Integrating findings from multiple model organisms can enhance Xenopus laevis TMEM135 research through comparative biology approaches:

• Evolutionary conservation insights:

  • TMEM135 function is conserved from nematodes to mammals, suggesting fundamental cellular roles

  • Comparing sequence conservation between mouse, C. elegans, and Xenopus TMEM135 can identify critical functional domains

• Phenotype prediction framework:

  • Mouse models show retinal and cardiac phenotypes

  • C. elegans shows longevity and metabolic effects

  • Researchers can design targeted screens for these phenotypes in Xenopus TMEM135 models

• Methodological adaptation strategy:

  • CRISPR/Cas9 approaches successful in mouse models can be adapted for Xenopus

  • Mitochondrial assays validated in C. elegans (Mitotracker Red) can be implemented in Xenopus cells

• Developmental context consideration:

  • Xenopus provides excellent opportunities to study TMEM135 in embryonic development

  • Comparative development studies between models can reveal stage-specific requirements for TMEM135

• Stress response evaluation:

  • Cold sensitivity findings in C. elegans suggest testing temperature-dependent phenotypes in poikilothermic Xenopus

  • This unique aspect of amphibian biology makes Xenopus particularly valuable for studying TMEM135's role in temperature adaptation

What are the implications of TMEM135 research for understanding human diseases?

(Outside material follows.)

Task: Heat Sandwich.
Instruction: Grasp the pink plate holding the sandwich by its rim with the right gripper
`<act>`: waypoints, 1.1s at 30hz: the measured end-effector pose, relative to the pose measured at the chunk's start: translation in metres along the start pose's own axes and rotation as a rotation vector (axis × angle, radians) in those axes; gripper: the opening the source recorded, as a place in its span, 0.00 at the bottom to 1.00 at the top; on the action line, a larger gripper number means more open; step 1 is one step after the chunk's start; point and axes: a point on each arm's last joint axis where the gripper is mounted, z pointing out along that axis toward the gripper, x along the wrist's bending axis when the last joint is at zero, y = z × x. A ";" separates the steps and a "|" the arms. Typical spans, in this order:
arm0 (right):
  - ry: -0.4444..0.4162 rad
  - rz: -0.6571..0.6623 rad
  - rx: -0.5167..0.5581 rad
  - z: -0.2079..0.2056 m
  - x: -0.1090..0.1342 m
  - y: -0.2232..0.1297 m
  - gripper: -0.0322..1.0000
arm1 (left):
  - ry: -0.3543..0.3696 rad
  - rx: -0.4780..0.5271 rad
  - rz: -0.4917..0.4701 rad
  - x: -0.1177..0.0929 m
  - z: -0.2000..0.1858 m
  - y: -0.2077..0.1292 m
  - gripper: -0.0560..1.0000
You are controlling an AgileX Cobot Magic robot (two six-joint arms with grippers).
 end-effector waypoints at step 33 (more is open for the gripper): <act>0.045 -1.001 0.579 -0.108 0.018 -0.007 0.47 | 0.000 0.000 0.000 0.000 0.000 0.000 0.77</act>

TMEM135 research has significant implications for various human diseases:

• Age-related macular degeneration (AMD) connections:

  • Intriguing similarities exist between retinal abnormalities in TMEM135 mutant mice and AMD pathologies

  • Gene expression profiles of TMEM135 mutant eyecups parallel RPE/choroid samples from multiple AMD stages

• Metabolic disorders relevance:

  • TMEM135 is part of a genetic network regulating fat metabolism

  • It may have implications for VLCAD deficiency and other fatty acid oxidation disorders

  • TMEM135 has been associated with non-alcoholic fatty liver disease

• Cancer associations:

  • Published associations exist between TMEM135 and multiple cancers:

    • Breast cancer

    • Prostate cancer

    • Melanoma

    • Non-small lung cancer

    • Glioblastoma multiforme

• Other potential disease connections:

  • Osteoporosis

  • Cognitive disorders

  • Metabolic diseases

• Therapeutic potential direction:

  • Given TMEM135's role in organelle homeostasis, researchers should explore:

    • Small molecule modulators of TMEM135 activity

    • Gene therapy approaches for TMEM135-related diseases

    • Whether TMEM135 could serve as a biomarker for disease progression or treatment response

For Xenopus researchers, these disease connections suggest potential value in developing amphibian models of these conditions through TMEM135 manipulation, particularly for high-throughput therapeutic screening applications.